Oops. That's not going to work, since we'll get the same number each time.[2] To prevent that from happening, we have to mark off each number as we select it. Here's the revised version of step 2:

[2] I realize I'm breaking a cardinal rule of textbooks: Never admit that the solution to a problem is anything but obvious, so the student feels like an idiot if it isn't actually obvious. In reality, even a simple program is difficult to get right, and indicating the sort of thought processes that go into analyzing a programming problem might help demystify this difficult task.

2.
Make a list consisting of the three highest weights in descending order.

a.
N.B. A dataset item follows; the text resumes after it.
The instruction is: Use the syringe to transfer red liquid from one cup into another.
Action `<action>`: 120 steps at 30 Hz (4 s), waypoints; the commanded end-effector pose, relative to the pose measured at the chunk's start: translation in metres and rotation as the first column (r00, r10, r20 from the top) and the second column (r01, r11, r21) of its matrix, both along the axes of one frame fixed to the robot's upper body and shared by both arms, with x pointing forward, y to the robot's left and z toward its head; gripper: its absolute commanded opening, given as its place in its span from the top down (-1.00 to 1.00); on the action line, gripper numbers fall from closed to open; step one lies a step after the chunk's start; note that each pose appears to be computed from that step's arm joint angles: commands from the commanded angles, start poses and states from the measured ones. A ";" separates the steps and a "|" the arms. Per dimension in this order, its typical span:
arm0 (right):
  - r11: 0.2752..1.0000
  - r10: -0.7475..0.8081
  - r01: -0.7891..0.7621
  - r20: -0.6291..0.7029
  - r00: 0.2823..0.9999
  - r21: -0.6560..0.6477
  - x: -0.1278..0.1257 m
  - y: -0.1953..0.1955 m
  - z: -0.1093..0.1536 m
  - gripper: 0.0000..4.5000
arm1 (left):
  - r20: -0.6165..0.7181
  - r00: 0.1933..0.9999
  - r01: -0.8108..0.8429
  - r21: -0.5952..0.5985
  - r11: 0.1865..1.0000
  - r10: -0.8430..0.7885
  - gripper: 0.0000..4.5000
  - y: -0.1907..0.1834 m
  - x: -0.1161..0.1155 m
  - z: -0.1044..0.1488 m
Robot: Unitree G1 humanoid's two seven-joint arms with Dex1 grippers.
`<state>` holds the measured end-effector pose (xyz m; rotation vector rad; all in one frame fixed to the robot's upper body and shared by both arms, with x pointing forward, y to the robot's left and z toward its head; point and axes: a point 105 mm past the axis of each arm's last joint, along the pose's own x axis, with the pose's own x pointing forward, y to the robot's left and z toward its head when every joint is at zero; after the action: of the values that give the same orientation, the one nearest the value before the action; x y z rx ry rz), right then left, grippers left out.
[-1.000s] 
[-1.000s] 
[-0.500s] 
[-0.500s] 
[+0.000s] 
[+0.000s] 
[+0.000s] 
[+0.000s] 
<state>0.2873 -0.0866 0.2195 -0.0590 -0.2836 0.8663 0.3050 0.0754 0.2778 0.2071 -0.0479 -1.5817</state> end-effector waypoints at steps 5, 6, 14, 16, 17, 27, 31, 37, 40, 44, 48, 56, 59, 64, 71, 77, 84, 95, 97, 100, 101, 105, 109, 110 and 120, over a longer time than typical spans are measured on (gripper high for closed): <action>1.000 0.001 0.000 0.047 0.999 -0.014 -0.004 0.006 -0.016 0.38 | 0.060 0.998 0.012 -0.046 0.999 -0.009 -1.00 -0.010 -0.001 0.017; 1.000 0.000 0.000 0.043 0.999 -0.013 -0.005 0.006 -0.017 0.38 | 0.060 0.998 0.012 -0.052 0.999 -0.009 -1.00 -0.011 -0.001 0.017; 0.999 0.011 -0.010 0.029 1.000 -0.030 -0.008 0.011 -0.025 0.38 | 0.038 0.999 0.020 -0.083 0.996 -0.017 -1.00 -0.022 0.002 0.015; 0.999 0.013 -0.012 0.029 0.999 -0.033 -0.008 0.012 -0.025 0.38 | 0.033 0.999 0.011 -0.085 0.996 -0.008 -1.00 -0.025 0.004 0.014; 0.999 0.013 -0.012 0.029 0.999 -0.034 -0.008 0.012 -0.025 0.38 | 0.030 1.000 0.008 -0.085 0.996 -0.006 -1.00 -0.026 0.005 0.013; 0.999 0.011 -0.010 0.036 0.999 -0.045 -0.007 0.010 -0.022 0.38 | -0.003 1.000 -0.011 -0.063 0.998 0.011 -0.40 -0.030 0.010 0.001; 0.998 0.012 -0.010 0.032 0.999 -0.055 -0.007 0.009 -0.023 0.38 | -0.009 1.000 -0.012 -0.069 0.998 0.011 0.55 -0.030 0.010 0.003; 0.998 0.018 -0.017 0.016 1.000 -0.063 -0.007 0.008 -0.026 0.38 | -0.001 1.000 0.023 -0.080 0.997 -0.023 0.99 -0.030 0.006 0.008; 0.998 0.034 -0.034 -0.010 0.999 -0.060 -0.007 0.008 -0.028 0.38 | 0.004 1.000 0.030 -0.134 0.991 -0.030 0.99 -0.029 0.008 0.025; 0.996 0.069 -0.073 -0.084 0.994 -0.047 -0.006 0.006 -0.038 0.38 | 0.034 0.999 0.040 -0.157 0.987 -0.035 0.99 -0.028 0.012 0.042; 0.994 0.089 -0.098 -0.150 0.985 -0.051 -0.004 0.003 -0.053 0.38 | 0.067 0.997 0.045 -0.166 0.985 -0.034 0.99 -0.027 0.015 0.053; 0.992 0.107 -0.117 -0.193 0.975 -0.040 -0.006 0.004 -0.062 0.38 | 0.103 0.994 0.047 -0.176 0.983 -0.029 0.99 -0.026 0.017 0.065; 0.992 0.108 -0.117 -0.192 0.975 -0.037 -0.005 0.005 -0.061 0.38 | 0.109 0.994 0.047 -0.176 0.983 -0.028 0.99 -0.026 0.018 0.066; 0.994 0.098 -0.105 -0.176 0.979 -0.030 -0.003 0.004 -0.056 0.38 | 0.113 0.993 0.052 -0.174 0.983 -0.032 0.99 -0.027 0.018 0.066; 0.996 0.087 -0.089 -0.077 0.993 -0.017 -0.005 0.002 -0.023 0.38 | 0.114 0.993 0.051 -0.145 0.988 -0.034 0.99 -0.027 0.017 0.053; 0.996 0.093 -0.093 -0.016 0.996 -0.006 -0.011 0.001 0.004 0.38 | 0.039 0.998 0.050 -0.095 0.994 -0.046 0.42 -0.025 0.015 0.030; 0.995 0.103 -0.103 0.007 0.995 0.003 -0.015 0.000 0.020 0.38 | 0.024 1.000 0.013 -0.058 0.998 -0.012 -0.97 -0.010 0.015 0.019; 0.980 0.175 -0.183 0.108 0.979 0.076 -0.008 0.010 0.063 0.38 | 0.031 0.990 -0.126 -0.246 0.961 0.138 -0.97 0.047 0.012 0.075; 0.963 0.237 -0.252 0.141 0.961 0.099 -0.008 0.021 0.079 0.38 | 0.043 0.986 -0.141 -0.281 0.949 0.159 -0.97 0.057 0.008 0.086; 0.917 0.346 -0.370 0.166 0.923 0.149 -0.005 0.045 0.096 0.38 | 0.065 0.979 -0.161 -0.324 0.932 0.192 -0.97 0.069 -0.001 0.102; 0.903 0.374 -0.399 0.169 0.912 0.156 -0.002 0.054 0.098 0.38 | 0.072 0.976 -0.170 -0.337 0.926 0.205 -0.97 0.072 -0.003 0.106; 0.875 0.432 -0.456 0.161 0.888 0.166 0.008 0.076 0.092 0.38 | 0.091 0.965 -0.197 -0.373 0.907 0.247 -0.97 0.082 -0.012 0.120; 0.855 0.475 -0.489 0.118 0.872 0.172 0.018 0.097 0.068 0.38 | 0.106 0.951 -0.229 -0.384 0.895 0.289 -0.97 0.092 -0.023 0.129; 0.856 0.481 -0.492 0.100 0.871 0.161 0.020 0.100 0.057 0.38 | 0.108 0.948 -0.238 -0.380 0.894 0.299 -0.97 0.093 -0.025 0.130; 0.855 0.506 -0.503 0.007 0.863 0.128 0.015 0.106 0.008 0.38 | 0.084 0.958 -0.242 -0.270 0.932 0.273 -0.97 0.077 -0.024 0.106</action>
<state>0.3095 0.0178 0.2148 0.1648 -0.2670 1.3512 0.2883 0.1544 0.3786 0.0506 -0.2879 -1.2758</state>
Find the largest number in the original list of weights

b. Copy it to the sorted list

c. Mark it off in the original list of weights, so we don't select it again

d. If we haven't found the three highest numbers, go back to 2a

3.
Award the first, second, and third prizes, in that order, to the three entries in the list of highest weights.

a. Display first number in the list

b. Display next number in the list

c. If we haven't displayed them all, go back to 3b

Unlike our previous approach, this can easily be generalized to handle any number of prizes. However, we have to address two problems before we can use this approach: First, how do we keep track of the weights? And second, how do we select out the highest three weights? Both of these problems are much easier to solve if we don't have a separate variable for each weight.

The vector Data Type

We often need to keep track of a number of closely related variables in C++ programs, so the standard library provides a type called vector, defined in the header file <vector>. A vector is a variable containing a number of “sub-variables” that can be addressed by position in the vector; each of these sub-variables is called an element. A vector has a name, just like a regular variable, but the elements do not. Instead, each element has a number, corresponding to its position in the vector. For example, we might want to create a vector of short values called Weight, with five elements. To do this, we would write this line: vector<short> Weight(5);. Then, to refer to one of the elements of the vector Weight, say element 3, we could use the expression Weight[3].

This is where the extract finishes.